In 1970, only 8 percent of women and 14 percent of men were college
graduates. Today, women have caught up with men in the percentage who
have at least a college degree, about 28 percent for each group in 2009
In 2008, for all race/ethnic subgroups, a higher percentage of
bachelor’s and master’s degrees were earned by women than men. For
non-Hispanic Black, Hispanic, and non-Hispanic American Indian/Alaskan
Native groups, more than 60 percent of bachelor’s and master’s degrees
were earned by women.
Labor Participation
The labor force participation rate for women—the percentage of all
adult women who are working or looking for work—rose steadily during the
latter half of the 20th century.
This rate increased from about 33 percent in 1950 to 61 percent in
1999. During the first decade of this century, it has held steady at
around 61 percent.

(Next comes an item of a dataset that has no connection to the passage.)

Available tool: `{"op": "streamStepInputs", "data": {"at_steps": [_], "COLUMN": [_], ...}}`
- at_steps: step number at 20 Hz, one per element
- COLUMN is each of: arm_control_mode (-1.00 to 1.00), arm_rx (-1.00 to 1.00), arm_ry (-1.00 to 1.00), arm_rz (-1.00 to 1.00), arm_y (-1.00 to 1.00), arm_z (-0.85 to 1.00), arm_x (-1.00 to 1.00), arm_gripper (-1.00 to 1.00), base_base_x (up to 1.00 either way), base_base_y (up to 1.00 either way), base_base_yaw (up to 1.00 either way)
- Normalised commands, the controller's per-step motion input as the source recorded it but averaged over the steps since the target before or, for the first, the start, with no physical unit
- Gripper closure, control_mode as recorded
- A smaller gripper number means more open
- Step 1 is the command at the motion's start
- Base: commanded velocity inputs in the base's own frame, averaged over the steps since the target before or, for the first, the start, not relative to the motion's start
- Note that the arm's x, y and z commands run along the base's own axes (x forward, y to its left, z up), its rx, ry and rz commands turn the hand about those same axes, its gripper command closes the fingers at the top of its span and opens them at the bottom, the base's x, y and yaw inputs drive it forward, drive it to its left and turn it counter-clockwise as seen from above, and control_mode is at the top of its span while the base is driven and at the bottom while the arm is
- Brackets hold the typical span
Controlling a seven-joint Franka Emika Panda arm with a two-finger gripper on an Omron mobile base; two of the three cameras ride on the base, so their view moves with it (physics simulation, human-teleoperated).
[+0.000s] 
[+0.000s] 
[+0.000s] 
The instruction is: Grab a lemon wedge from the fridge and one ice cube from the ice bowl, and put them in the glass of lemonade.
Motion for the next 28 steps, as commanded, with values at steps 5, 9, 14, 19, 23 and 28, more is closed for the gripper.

In contrast, men’s labor force participation rate has
declined steadily since the 1950s.
As part of the overall growth of women’s presence in the labor force,
the participation rate of mothers also increased. From 1975 to 2000,
the labor force participation rate of mothers with children under age 18
rose from 47 percent to a peak of 73 percent.
The jobs working women perform also have changed as their market
activity has increased. A larger share of women now works in management,
professional, and related occupations. In 2009, women accounted for 51
percent of all persons employed in these occupations, somewhat more than
their share of total employment (47 percent).
Since Individuals with higher levels of education generally have
better access to higher paying jobs than do individuals with less
education, women have been beating the pants off the men for the better
jobs.
Demographic trends have in turn affected the age, sex, racial and
ethnic composition of the population, yet many organizations still view
talent management through a 1970 lens. All these trends both affect—and
are affected by—economic growth and technological change. By ignoring
the changing demographics and role of women in the workplace, the
ability to grow a business and compete will be severely reduced without
creating a more women-friendly workplace.